Thankfully, in what her doctor said could only be described as a miracle, Mack managed to kill her own cancer cells while she was in a coma, bringing her latest cancer blast count to 0.1%.
“What this all means is that Mackenzie is technically in chemo-induced remission as her count is under 5%, and on paper, we are able to do the bone marrow transplant now!” said Mack’s mom, Megan Harrington-Johnson, in a Facebook post. “If you haven’t yet registered, we again urge you to do so – not just for Mackenzie but for the thousands of other people in need of Bone Marrow transplants.”
There is still a long way to go before ‘Mack’s Army’ can truly celebrate. Because of the genetic mutation in Mack’s cancer, the likelihood of Mack relapsing is extremely high if she does not receive a bone marrow transplant. This means that she will need to complete the current round of chemo she is onto increase her chances of getting her Minimal Residual Disease level even lower so that she will be able to receive the transplant.
Meet 11-year-old cancer survivor, Tazkia Moosa
Tazkia was diagnosed with Anaplastic Large Cell Lymphoma (ALCL), a rare type of non-Hodgkin lymphoma (NHL) that occurs when T-cells (the white blood cells that help fight infection) become abnormal.
She endured seven weeks of chemotherapy, throughout which she needed to receive blood transfusions to counteract the damage caused by the chemo to her bone marrow. Bone marrow is the factory that produces red cells to carry oxygen, white cells to fight infections and platelets to prevent bleeding. Without these transfusions, her little body wouldn’t have been able to win her battle with cancer.
Tazkia is now, thankfully, in remission for the past three months; her mum, Anri Moosa, is very grateful to the selfless donors; she knows that Tazkia would not be in remission today without the blood transfusions she received along her arduous journey with cancer.
“You always hear the stories of other people, and now we are those other people,” says Anri. “We’ve learned so much in this time, about blood donation and the importance of platelets, about bone marrow; it’s heartbreaking to realise that there are only 73,000 people on the bone marrow registry and thousands of people needing a transplant.”

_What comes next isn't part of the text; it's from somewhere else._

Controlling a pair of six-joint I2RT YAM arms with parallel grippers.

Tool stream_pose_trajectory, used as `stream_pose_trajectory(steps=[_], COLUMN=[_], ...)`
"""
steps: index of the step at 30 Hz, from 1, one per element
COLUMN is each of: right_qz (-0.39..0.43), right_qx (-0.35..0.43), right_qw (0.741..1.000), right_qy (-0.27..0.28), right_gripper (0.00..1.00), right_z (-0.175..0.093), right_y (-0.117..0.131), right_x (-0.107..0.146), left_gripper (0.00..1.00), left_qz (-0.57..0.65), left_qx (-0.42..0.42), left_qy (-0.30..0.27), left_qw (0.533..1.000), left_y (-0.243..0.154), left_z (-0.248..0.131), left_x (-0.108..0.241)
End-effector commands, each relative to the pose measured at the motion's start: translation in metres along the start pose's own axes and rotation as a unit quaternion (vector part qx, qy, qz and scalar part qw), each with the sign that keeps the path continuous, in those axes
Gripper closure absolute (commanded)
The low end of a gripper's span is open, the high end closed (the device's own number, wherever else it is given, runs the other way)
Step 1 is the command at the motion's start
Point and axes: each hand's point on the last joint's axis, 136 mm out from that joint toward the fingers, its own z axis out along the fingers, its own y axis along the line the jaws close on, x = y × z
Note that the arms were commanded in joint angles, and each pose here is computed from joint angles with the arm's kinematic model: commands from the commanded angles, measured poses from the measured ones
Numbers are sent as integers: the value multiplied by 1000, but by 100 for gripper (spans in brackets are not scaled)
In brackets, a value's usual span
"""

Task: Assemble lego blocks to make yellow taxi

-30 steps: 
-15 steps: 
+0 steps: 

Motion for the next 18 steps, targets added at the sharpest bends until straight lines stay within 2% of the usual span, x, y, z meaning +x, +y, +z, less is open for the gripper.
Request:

According to the SABMR, there is an urgent need for more donors of colour to sign up for the registry
“Currently, there is only a one in 100 000 chance of finding a bone marrow stem cell donor match for patients of European descent. The odds drop even further for patients of other races due to the low donor numbers from these groups. Finding donor matches for patients of mixed ethnic race is even more challenging. South Africa has one of the most culturally diverse groups of people, which translates into an extensive genetic diversity,” CEO and Medical Director Dr Charlotte Ingram explains.
Registering to become a bone marrow donor is simple. If you are between the ages of 16 and 45 and relatively healthy, simply visit www.sabmr.co.za to register your details. Should you be eligible following a medical questionnaire, a buccal swab kit, which only requires your DNA through a cheek swab, will be dispatched to your home at no cost. The swab kit will then be sent for HLA (Human Leukocyte Antigen) / genetic typing, and your results are added to the SABMR database. Once a search is activated, and you’re a match, you will be contacted to establish if you are still able and willing to proceed. This could happen at any time. While some donors are called after three months, others are contacted after 10 or more years.